◆ **Required action**: In the listing that follows, the lines starting at the one containing "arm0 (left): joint" and ending at the one containing "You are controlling" are to be returned exactly, both boundary lines included, and no others.
◆ ◆ ◆ ◆ ◆
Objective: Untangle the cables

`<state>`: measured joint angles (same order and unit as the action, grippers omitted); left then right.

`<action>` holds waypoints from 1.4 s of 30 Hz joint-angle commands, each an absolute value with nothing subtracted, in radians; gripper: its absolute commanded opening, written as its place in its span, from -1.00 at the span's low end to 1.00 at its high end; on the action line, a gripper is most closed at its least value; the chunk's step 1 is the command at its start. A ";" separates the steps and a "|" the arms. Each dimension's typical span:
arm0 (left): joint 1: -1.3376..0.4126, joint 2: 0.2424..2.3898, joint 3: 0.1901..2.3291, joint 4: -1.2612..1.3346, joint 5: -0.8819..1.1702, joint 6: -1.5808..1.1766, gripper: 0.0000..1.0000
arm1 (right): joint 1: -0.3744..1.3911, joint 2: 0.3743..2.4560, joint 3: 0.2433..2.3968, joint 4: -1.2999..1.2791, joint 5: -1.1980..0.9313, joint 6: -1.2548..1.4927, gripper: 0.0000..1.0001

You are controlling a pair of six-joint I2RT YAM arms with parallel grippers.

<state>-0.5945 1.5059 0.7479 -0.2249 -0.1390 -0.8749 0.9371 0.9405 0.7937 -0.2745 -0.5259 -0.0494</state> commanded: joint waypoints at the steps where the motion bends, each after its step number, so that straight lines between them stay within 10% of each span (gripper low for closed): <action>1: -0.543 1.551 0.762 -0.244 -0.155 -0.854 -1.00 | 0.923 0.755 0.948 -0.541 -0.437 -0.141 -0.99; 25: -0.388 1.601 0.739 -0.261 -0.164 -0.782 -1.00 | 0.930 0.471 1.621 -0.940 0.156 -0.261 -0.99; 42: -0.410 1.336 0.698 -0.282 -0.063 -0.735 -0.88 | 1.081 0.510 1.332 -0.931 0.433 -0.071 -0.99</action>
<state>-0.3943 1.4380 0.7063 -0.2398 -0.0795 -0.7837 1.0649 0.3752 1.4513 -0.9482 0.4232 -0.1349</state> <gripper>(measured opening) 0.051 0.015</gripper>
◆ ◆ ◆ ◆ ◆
◆ **Output for this exercise**:
arm0 (left): joint 1: -1.3376..0.4126, joint 2: 0.2424..2.3898, joint 3: 0.1901..2.3291, joint 4: -1.2612..1.3346, joint 5: -0.8819..1.1702, joint 6: -1.5808..1.1766, gripper: 0.0000..1.0000
arm1 (right): joint 1: -0.3744..1.3911, joint 2: 0.3743..2.4560, joint 3: 0.2433..2.3968, joint 4: -1.2999..1.2791, joint 5: -1.1980..0.9313, joint 6: -1.2548..1.4927, gripper: 0.0000..1.0001

You are controlling a pair of six-joint I2RT YAM arms with parallel grippers.

This exercise requires no additional answer.